Walter Blount (officer of arms)

Coat of arms of Walter Blount as Clarenceux King of Arms: Clarenceux King of Arms impaling Blount, as for a Bishop, where the arms of the see impale the personal arms

Walter Aston Edward Blount Esq. FSA (7 February 1807 – 9 February 1894) was a long-serving officer of arms at the College of Arms in London. He was born the eldest son of Edward Blount, the third, but second surviving, son of Sir Walter Blount, 6th Baronet of Sodington, Worcestershire.

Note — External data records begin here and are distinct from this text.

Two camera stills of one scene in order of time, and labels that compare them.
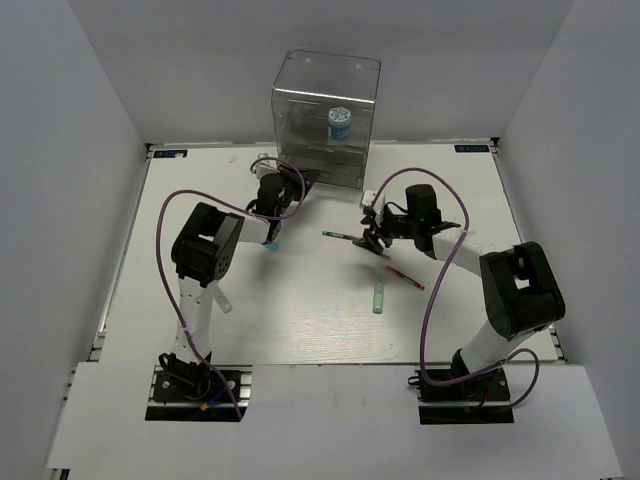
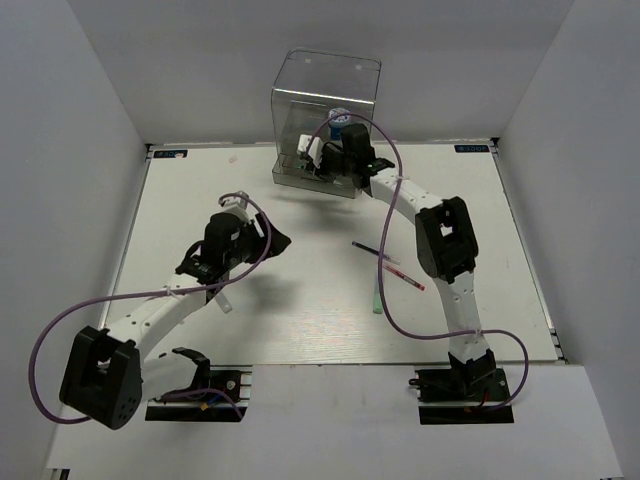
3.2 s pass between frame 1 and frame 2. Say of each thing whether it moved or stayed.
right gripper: moved
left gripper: moved
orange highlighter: stayed
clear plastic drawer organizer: stayed
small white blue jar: stayed
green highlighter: stayed
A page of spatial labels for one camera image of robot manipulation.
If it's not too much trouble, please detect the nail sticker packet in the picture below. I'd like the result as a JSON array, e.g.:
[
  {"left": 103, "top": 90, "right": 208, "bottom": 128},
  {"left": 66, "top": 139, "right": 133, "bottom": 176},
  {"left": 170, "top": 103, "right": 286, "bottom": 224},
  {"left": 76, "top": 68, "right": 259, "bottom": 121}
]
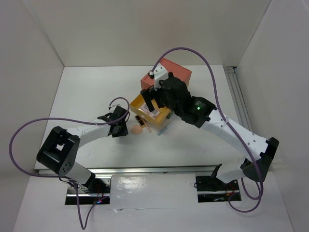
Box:
[{"left": 140, "top": 103, "right": 161, "bottom": 119}]

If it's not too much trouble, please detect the yellow drawer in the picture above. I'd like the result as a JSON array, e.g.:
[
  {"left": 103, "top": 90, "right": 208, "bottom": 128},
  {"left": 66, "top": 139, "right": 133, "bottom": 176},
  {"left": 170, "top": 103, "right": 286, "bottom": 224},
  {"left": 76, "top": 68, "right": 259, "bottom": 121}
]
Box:
[{"left": 130, "top": 94, "right": 171, "bottom": 127}]

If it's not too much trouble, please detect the round pink powder puff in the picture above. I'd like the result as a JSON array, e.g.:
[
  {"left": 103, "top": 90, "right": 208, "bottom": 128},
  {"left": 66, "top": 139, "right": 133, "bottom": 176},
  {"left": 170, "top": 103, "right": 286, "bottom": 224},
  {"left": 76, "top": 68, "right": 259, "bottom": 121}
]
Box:
[{"left": 131, "top": 125, "right": 143, "bottom": 135}]

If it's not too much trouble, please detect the red top drawer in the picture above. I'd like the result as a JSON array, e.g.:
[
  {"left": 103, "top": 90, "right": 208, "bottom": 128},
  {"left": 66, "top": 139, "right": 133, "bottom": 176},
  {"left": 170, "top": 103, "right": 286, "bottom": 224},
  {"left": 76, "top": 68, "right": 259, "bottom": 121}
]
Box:
[{"left": 140, "top": 58, "right": 192, "bottom": 89}]

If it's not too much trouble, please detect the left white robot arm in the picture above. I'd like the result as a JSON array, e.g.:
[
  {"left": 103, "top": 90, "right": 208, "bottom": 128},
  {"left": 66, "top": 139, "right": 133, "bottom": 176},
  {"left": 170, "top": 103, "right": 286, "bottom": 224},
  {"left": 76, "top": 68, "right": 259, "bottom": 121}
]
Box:
[{"left": 36, "top": 105, "right": 128, "bottom": 193}]

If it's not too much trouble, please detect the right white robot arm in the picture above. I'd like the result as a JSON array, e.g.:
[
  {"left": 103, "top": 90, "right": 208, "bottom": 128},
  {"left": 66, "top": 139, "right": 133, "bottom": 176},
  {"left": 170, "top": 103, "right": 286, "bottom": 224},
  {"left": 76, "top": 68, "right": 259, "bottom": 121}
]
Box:
[{"left": 140, "top": 77, "right": 279, "bottom": 189}]

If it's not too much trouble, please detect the black gold lipstick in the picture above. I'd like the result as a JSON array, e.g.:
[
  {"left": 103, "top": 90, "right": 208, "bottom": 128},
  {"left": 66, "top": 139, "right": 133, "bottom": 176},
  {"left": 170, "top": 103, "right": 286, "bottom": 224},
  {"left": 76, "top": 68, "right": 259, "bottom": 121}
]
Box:
[{"left": 135, "top": 115, "right": 145, "bottom": 128}]

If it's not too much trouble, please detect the pink lip liner pencil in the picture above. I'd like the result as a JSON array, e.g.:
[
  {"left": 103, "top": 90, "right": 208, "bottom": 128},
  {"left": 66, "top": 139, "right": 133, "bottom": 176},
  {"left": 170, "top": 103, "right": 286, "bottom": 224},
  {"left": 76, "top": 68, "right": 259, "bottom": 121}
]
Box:
[{"left": 141, "top": 116, "right": 152, "bottom": 133}]

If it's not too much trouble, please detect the three-drawer organizer box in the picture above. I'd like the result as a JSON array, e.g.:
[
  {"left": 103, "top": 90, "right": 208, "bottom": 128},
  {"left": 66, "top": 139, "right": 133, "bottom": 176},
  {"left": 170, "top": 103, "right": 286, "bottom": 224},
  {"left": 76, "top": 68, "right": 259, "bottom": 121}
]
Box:
[{"left": 140, "top": 58, "right": 192, "bottom": 115}]

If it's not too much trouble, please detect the blue eyebrow razor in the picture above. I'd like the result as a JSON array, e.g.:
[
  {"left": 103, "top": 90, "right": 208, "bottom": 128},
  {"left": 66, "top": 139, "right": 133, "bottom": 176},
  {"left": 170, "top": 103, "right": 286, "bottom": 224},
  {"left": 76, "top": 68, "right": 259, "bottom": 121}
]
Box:
[{"left": 157, "top": 121, "right": 174, "bottom": 136}]

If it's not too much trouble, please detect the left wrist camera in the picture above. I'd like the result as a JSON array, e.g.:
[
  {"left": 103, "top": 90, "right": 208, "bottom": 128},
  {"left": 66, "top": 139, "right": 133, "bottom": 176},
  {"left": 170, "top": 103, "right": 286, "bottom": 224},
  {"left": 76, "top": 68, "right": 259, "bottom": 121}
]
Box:
[{"left": 108, "top": 104, "right": 121, "bottom": 113}]

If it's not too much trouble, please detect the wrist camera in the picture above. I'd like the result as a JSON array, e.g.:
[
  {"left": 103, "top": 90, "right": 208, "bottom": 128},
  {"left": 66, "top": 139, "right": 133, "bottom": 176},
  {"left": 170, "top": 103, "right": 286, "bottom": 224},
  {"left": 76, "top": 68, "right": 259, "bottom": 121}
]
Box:
[
  {"left": 108, "top": 104, "right": 121, "bottom": 113},
  {"left": 149, "top": 63, "right": 169, "bottom": 91}
]

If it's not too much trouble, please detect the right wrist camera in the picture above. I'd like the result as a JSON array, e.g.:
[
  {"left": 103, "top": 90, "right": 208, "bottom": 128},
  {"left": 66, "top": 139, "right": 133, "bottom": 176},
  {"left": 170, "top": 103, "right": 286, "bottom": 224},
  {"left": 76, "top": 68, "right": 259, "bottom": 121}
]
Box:
[{"left": 149, "top": 63, "right": 169, "bottom": 91}]

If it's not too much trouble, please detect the aluminium rail right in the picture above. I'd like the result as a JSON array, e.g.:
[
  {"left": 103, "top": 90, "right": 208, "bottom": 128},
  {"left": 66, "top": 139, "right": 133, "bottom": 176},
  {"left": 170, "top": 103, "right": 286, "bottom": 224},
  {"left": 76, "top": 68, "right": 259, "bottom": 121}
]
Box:
[{"left": 224, "top": 67, "right": 253, "bottom": 131}]

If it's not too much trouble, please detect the aluminium rail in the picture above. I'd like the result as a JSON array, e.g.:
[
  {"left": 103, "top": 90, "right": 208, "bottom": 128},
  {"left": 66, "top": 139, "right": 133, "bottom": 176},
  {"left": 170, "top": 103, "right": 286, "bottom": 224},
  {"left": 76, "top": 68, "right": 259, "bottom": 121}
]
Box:
[
  {"left": 224, "top": 67, "right": 253, "bottom": 131},
  {"left": 36, "top": 164, "right": 220, "bottom": 176}
]

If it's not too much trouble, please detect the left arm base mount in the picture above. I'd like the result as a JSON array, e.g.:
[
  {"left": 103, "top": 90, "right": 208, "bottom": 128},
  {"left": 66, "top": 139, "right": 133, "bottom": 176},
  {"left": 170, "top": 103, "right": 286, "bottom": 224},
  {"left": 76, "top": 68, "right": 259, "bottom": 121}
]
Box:
[{"left": 65, "top": 175, "right": 112, "bottom": 205}]

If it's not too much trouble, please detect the aluminium rail front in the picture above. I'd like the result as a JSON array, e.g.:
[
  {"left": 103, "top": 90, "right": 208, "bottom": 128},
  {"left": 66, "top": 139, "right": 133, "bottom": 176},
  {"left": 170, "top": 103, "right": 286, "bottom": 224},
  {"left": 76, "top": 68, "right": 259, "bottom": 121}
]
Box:
[{"left": 36, "top": 164, "right": 220, "bottom": 176}]

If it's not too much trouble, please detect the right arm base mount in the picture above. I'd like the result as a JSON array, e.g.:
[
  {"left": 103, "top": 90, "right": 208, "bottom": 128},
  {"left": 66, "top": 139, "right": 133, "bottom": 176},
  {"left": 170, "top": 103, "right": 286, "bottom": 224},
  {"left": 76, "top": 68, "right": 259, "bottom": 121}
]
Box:
[{"left": 194, "top": 175, "right": 241, "bottom": 203}]

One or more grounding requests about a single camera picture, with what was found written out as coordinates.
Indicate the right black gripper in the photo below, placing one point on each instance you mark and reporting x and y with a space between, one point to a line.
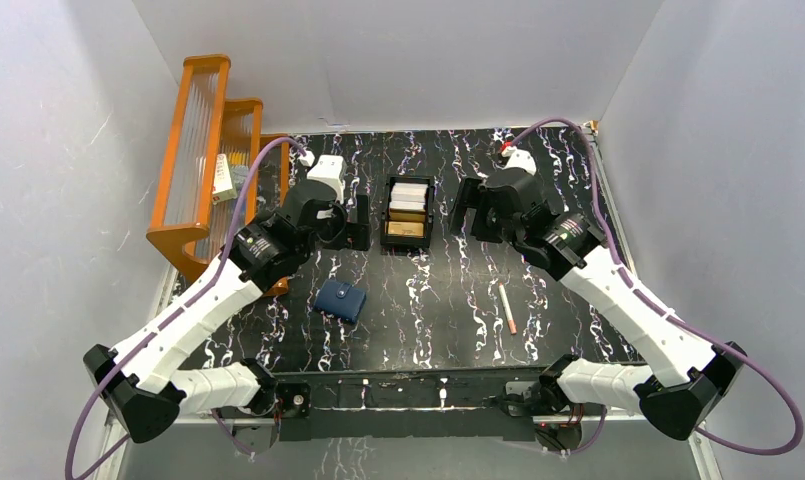
473 194

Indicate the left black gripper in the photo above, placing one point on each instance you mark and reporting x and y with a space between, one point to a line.
359 221

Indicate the blue leather card holder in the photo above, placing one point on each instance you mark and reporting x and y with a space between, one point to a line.
340 300

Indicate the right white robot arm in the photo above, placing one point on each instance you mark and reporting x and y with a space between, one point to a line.
683 378

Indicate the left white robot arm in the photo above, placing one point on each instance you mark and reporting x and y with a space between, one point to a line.
141 379

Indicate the white card stack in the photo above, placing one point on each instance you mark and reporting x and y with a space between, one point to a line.
411 197

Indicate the black card box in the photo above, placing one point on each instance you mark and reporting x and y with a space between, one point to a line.
389 242

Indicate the white orange pen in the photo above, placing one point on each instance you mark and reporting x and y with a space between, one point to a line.
509 318

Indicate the white red small box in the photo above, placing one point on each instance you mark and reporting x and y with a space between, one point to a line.
223 187

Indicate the orange wooden rack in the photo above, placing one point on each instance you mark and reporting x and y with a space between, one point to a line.
186 228

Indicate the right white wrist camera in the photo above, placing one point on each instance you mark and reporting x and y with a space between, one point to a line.
518 158

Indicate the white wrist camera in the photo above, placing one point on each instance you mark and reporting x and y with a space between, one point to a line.
518 158
326 169

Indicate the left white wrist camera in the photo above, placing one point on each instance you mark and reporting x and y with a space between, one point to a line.
326 169

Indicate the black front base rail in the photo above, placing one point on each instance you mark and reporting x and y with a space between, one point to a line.
489 402

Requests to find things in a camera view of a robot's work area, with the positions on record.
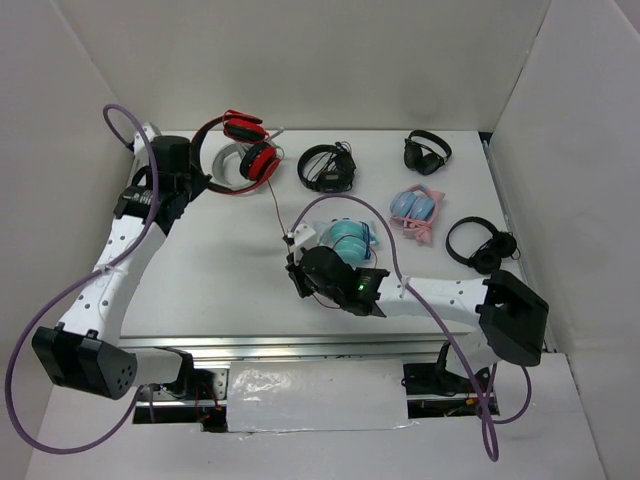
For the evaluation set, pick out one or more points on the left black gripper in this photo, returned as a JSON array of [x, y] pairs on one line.
[[199, 180]]

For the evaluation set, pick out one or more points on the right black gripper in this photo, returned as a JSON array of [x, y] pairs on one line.
[[296, 272]]

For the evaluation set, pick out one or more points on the red black headphones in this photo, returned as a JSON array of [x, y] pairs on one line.
[[236, 125]]

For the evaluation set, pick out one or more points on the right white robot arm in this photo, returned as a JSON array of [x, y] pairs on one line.
[[507, 318]]

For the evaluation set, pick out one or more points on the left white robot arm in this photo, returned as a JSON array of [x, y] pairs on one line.
[[81, 352]]

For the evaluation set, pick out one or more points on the teal white headphones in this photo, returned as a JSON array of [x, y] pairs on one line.
[[353, 241]]

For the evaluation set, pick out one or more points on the white grey headphones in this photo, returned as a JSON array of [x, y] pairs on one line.
[[225, 170]]

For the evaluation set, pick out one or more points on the pink blue cat-ear headphones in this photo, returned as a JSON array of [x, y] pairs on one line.
[[415, 210]]

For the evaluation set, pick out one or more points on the black folded headphones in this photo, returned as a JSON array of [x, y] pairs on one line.
[[420, 157]]

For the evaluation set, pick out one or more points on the black thin-band headphones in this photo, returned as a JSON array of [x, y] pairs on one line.
[[487, 258]]

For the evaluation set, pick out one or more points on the white foil-edged panel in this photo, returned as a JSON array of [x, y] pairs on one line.
[[327, 395]]

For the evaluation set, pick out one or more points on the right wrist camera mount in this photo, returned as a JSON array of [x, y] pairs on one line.
[[303, 236]]

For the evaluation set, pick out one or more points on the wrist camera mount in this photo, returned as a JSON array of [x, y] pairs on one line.
[[303, 236], [150, 130]]

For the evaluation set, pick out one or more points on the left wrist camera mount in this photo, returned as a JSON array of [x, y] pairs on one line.
[[150, 130]]

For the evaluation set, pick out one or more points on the aluminium rail frame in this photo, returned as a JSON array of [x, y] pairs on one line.
[[219, 281]]

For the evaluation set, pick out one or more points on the black wired headphones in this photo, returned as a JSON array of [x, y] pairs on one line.
[[327, 168]]

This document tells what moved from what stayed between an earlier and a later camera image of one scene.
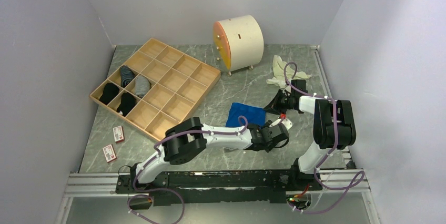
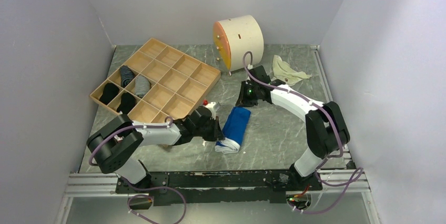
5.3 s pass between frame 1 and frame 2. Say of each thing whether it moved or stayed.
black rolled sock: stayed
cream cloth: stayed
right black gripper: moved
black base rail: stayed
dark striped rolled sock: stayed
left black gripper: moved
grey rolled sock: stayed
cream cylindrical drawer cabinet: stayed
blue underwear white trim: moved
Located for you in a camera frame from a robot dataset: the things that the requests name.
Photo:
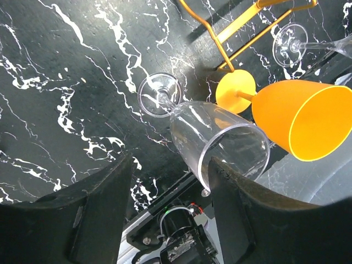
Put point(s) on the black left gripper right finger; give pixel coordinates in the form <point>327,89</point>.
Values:
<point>258,225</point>

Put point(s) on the clear flute glass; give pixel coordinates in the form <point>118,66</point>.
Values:
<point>201,130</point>

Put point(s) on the orange plastic wine glass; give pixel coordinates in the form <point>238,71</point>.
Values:
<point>308,119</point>

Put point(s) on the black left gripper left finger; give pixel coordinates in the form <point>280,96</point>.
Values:
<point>82,223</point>

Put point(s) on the aluminium frame rail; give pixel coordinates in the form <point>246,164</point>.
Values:
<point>135,236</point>

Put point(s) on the clear wine glass front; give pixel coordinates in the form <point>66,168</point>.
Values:
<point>291,43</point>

Walter Blount began his heraldic career when he was made Arundel Herald of Arms Extraordinary in 1830. He was advanced to the rank of Chester Herald of Arms in Ordinary in 1834. At the same time, he was Blanc Coursier Herald, an office founded by statute in 1726 and united to that of the genealogist of the Order of the Bath. Shortly after his appointment as Chester Herald, he arranged for his family pedigree to be brought up to date, thus establishing his legal right to the Blount coat of arms: Barry nebuly Or and Sable, with a crest of A Sun in spleandour charged with a dexter Gauntlet proper. He also recorded 49 quarterings, 25 of which had been allowed to his family at the 1634 Visitation of Worcester.

Blount was promoted to the office of Norroy King of Arms in 1859. He held this position until his promotion to the post of Clarenceux King of Arms in 1882. Contemporary evidence shows him to have been an inactive officer of arms. At the Earl Marshal's enquiry into the College of Arms in 1869, he admitted that he did "very little indeed" since becoming a King of Arms and even when a herald "never very much." He died, a bachelor, in 1894 and is buried at St Mary Magdalen Roman Catholic Church, Mortlake.[1]

  1. ^ Meller, Hugh: Parsons, Brian (2011). London Cemeteries: An Illustrated Guide and Gazetteer (Fifth ed.). Stroud, Gloucestershire: The History Press. p. 26. ISBN 978 0 7524 6183 0.